Extracted records
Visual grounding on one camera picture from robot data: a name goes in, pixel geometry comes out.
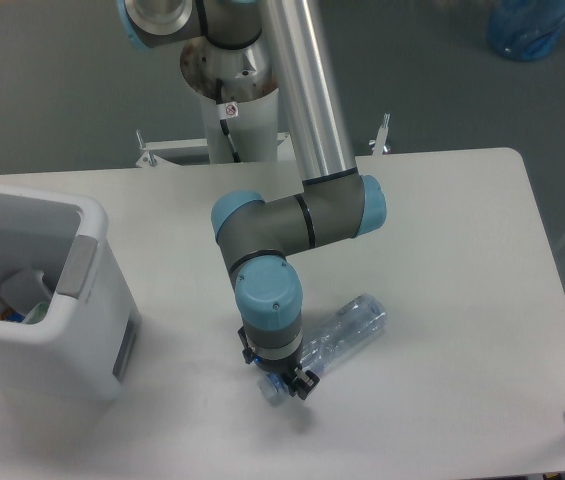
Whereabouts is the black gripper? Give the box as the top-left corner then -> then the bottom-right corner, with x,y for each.
241,327 -> 320,400

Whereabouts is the clear plastic bottle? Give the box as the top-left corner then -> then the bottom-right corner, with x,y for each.
257,293 -> 387,406

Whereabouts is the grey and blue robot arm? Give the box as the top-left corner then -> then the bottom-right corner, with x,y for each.
118,1 -> 387,398

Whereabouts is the white trash can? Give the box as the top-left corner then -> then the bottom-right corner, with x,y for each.
0,184 -> 141,400

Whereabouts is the blue snack packet in bin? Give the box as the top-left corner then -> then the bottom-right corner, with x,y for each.
0,308 -> 25,323

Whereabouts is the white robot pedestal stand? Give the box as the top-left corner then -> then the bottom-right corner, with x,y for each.
134,27 -> 393,169

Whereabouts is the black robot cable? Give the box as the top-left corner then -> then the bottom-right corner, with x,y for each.
214,78 -> 242,164

# Work to complete
The result should consist solely of the lines from the one that contains "Whereabouts is the grey" to the last line of the records above, reproduced exactly.

# Result
Whereabouts is the grey and blue robot arm? Give the box as the top-left corner then -> then the bottom-right corner, with x,y for each.
118,1 -> 387,398

Whereabouts is the white trash can? Give the box as the top-left corner then -> then the bottom-right corner, with x,y for each.
0,184 -> 141,400

Whereabouts is the blue snack packet in bin? Give the box as the top-left corner then -> then the bottom-right corner, with x,y for each.
0,308 -> 25,323

Whereabouts is the white robot pedestal stand? Give the box as the top-left corner then -> then the bottom-right corner, with x,y for each.
134,27 -> 393,169

Whereabouts is the black robot cable? Give the box as the top-left corner then -> then the bottom-right corner, with x,y for each.
214,78 -> 242,164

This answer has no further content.